Newkirk Township is a civil township of Lake County in the U.S. state of Michigan. As of the 2020 census, the population was 655.

==Geography==
According to the United States Census Bureau, the township has a total area of 72.8 sqmi, of which 72.8 sqmi is land and 0.1 sqmi (0.11%) is water.

==Demographics==
As of the census of 2000, there were 719 people, 302 households, and 199 families residing in the township. The population density was 9.9 per square mile (3.8/km^{2}). There were 767 housing units at an average density of 10.5 per square mile (4.1/km^{2}). The racial makeup of the township was 93.74% White, 0.14% African American, 2.64% Native American, 0.14% Asian, 0.42% from other races, and 2.92% from two or more races. Hispanic or Latino of any race were 2.09% of the population.

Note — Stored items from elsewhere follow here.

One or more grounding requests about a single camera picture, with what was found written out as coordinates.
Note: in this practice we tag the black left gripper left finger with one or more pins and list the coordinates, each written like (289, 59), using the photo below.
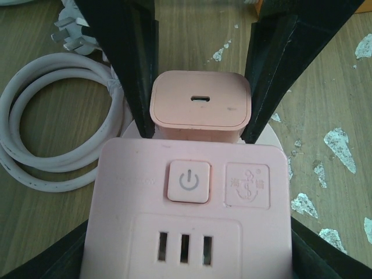
(127, 32)

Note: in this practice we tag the pink round socket base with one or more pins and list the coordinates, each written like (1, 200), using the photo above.
(267, 137)

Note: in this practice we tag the pink cube socket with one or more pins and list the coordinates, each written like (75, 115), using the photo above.
(188, 209)

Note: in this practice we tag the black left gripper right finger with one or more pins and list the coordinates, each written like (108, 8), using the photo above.
(284, 41)

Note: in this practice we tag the small pink usb charger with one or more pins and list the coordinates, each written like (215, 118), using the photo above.
(201, 105)

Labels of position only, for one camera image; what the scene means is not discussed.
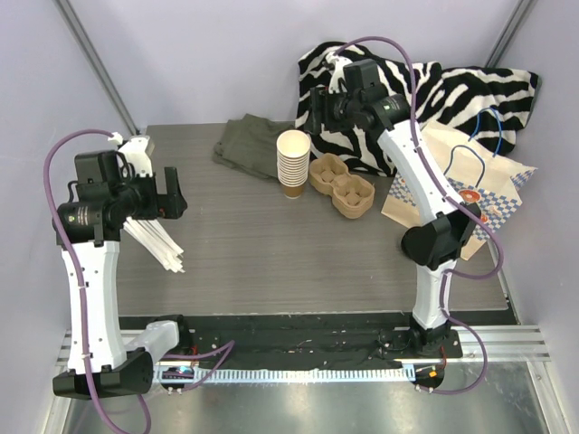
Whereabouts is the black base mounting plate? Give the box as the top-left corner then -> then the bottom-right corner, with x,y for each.
119,311 -> 465,370

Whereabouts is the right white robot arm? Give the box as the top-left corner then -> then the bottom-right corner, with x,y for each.
306,54 -> 480,357

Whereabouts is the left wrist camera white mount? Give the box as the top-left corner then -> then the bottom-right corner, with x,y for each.
108,132 -> 155,177

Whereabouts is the bundle of white straws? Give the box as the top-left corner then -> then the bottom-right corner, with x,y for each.
123,218 -> 185,273

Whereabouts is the olive green folded cloth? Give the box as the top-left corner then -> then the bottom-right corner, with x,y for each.
212,114 -> 294,180

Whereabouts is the zebra print cloth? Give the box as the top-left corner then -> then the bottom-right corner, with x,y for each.
295,42 -> 542,176

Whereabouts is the cardboard cup carrier tray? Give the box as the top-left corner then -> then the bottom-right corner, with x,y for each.
308,154 -> 375,220

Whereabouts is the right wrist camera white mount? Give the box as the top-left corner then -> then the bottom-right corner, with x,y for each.
326,52 -> 352,94

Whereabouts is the white slotted cable duct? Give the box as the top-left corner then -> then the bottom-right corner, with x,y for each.
153,364 -> 415,388

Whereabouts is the printed paper takeout bag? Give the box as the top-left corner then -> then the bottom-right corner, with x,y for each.
382,121 -> 536,260

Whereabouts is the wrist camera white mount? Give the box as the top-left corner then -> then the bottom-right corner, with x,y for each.
326,52 -> 352,94
108,132 -> 155,177

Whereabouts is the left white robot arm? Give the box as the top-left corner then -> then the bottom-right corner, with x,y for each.
52,146 -> 193,400

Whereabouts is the stack of paper cups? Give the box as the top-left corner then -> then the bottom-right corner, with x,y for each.
276,130 -> 311,199

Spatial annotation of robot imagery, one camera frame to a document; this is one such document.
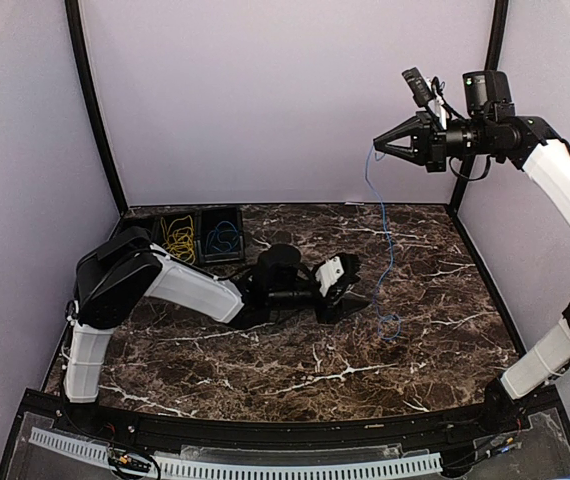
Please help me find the right black frame post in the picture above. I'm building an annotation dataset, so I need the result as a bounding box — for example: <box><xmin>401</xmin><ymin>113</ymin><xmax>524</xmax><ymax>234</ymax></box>
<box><xmin>447</xmin><ymin>0</ymin><xmax>510</xmax><ymax>216</ymax></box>

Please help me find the yellow cable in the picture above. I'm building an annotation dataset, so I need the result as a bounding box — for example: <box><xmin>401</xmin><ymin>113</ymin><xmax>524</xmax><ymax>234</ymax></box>
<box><xmin>158</xmin><ymin>213</ymin><xmax>197</xmax><ymax>264</ymax></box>

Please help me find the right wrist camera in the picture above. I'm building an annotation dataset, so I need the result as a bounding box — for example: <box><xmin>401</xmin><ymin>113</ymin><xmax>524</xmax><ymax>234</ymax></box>
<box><xmin>401</xmin><ymin>67</ymin><xmax>461</xmax><ymax>130</ymax></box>

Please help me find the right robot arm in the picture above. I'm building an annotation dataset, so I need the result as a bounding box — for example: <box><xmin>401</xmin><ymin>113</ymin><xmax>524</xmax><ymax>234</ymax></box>
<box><xmin>373</xmin><ymin>68</ymin><xmax>570</xmax><ymax>434</ymax></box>

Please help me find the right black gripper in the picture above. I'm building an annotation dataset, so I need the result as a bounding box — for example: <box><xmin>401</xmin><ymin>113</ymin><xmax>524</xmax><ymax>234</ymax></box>
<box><xmin>376</xmin><ymin>109</ymin><xmax>494</xmax><ymax>171</ymax></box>

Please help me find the black three-compartment tray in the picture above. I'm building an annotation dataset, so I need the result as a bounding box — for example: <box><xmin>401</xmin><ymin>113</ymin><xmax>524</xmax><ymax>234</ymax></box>
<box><xmin>117</xmin><ymin>205</ymin><xmax>249</xmax><ymax>266</ymax></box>

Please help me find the black front rail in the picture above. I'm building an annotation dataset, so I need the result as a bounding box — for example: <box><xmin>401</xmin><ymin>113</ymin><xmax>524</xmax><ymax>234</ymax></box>
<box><xmin>59</xmin><ymin>402</ymin><xmax>492</xmax><ymax>451</ymax></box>

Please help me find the black frame post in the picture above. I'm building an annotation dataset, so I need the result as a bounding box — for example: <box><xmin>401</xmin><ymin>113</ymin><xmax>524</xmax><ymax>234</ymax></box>
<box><xmin>447</xmin><ymin>0</ymin><xmax>510</xmax><ymax>216</ymax></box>
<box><xmin>64</xmin><ymin>0</ymin><xmax>129</xmax><ymax>215</ymax></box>

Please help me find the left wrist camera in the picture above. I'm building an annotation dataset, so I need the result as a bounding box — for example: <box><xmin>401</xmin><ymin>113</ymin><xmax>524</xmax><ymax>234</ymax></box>
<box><xmin>313</xmin><ymin>252</ymin><xmax>361</xmax><ymax>297</ymax></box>

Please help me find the left black frame post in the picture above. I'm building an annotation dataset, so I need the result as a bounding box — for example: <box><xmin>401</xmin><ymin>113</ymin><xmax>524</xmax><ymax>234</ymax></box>
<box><xmin>64</xmin><ymin>0</ymin><xmax>129</xmax><ymax>215</ymax></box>

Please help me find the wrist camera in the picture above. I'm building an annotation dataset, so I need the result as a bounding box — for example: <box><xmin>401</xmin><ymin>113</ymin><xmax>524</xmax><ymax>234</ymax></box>
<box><xmin>313</xmin><ymin>252</ymin><xmax>361</xmax><ymax>297</ymax></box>
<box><xmin>401</xmin><ymin>67</ymin><xmax>461</xmax><ymax>130</ymax></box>

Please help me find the white slotted cable duct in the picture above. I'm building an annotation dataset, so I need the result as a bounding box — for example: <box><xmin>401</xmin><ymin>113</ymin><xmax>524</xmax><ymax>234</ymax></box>
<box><xmin>29</xmin><ymin>427</ymin><xmax>442</xmax><ymax>479</ymax></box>

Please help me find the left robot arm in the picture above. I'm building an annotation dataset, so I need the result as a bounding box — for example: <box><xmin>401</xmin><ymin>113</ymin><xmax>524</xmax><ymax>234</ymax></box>
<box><xmin>62</xmin><ymin>227</ymin><xmax>369</xmax><ymax>436</ymax></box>

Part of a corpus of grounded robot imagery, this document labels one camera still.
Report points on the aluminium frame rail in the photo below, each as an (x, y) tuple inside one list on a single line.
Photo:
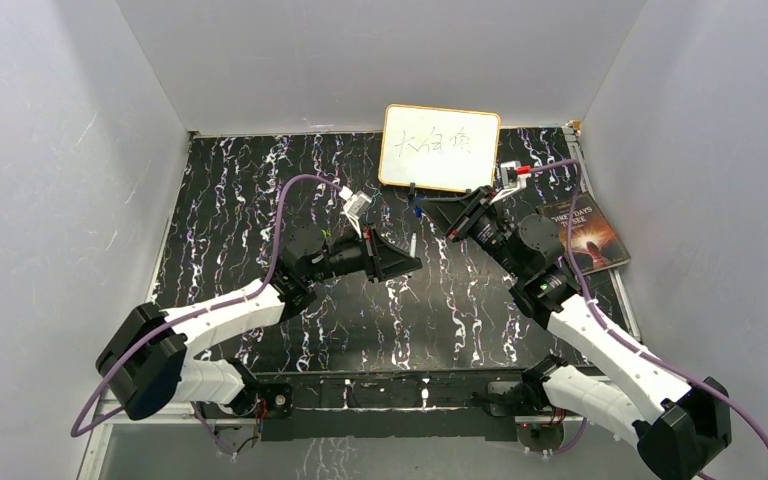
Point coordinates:
[(420, 444)]

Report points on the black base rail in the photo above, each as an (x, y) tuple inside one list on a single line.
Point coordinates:
[(398, 404)]

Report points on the dark paperback book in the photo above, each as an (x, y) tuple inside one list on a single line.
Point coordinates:
[(595, 244)]

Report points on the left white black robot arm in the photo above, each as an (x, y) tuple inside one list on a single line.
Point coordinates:
[(152, 358)]

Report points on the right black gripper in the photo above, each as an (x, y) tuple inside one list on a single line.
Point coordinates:
[(446, 210)]

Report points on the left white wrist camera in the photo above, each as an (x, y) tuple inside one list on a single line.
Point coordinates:
[(354, 206)]

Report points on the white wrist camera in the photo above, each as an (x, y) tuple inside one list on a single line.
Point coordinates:
[(514, 178), (354, 206)]

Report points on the white board yellow frame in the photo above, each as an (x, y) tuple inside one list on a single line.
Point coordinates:
[(437, 148)]

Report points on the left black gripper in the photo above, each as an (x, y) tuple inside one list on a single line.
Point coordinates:
[(382, 260)]

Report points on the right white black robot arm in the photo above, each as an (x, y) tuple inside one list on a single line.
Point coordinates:
[(677, 426)]

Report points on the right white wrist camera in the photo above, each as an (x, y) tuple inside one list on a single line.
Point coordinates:
[(514, 178)]

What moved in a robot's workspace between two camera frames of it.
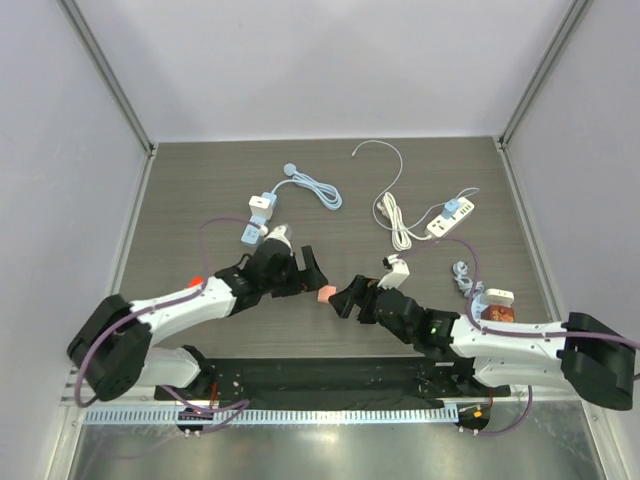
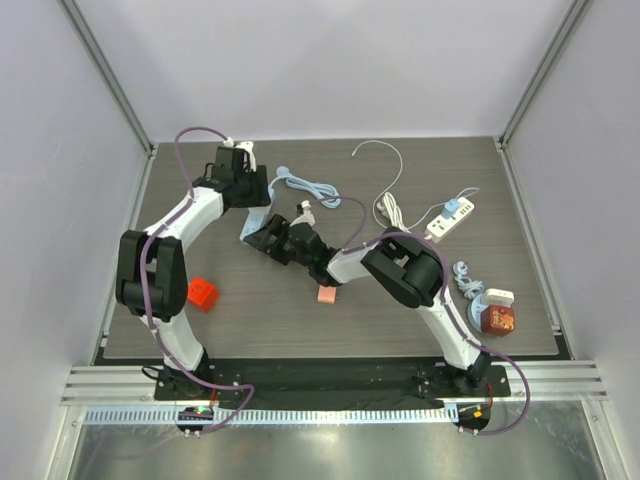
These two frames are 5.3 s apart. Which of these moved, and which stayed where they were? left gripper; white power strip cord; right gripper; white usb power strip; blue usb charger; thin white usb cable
Moved: left gripper; right gripper
Stayed: thin white usb cable; white power strip cord; white usb power strip; blue usb charger

There were 302 households, out of which 25.8% had children under the age of 18 living with them, 53.0% were married couples living together, 9.6% had a female householder with no husband present, and 34.1% were non-families. 30.1% of all households were made up of individuals, and 14.2% had someone living alone who was 65 years of age or older. The average household size was 2.38 and the average family size was 2.90.

In the township the population was spread out, with 24.8% under the age of 18, 6.0% from 18 to 24, 24.1% from 25 to 44, 24.9% from 45 to 64, and 20.3% who were 65 years of age or older. The median age was 43 years. For every 100 females, there were 99.2 males. For every 100 females age 18 and over, there were 105.7 males.

The median income for a household in the township was $23,636, and the median income for a family was $26,932. Males had a median income of $25,893 versus $19,464 for females. The per capita income for the township was $11,432. Below the poverty line were 25.1% of people, 19.1% of families, 37.2% of those under 18 and 14.1% of those over 64.